------ STORED DATA
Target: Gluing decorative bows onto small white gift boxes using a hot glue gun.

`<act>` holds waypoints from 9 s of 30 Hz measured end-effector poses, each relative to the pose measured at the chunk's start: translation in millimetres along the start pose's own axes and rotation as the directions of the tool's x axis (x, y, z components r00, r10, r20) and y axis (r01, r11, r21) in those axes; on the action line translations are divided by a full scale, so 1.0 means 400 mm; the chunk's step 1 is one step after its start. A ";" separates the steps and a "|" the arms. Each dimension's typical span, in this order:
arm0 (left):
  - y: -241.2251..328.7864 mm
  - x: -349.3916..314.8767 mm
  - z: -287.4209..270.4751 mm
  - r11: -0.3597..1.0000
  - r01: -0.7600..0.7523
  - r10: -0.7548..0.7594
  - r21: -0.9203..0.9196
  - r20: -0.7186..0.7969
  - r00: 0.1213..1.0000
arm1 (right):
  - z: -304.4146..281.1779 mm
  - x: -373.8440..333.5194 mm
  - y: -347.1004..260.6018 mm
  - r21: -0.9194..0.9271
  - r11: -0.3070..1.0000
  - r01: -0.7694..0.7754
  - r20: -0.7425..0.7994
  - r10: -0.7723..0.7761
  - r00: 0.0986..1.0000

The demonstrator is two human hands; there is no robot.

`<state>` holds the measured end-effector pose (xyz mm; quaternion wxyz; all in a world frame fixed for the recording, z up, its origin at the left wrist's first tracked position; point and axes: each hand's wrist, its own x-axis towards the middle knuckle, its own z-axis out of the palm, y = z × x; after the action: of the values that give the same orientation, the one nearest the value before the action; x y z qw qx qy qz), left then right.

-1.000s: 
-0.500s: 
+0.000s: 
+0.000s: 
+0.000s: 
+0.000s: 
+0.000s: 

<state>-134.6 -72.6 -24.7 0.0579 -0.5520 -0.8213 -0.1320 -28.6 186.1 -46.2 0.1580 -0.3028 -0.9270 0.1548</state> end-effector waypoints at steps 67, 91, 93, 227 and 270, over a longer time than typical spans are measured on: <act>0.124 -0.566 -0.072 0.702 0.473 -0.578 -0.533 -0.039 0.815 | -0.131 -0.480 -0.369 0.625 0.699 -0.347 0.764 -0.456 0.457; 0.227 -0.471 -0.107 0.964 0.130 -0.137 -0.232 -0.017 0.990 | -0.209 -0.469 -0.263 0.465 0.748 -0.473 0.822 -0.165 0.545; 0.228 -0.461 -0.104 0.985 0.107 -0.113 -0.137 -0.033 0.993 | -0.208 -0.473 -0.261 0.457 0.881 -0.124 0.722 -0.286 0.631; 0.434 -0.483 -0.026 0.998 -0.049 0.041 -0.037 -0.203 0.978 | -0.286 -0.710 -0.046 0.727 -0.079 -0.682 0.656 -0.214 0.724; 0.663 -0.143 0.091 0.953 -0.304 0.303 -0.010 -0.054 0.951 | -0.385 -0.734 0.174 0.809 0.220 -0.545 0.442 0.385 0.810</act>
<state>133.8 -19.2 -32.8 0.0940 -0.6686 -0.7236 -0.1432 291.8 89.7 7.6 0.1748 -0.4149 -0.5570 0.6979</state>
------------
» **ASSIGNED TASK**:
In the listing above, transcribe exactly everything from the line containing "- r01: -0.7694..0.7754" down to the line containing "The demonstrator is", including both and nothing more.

» **ANSWER TO THIS PROBLEM**:
  - r01: -0.7694..0.7754
  - r20: -0.7425..0.7994
  - r10: -0.7723..0.7761
  - r00: 0.0986..1.0000

The demonstrator is two human hands; there is no robot.

Thus the exercise is complete.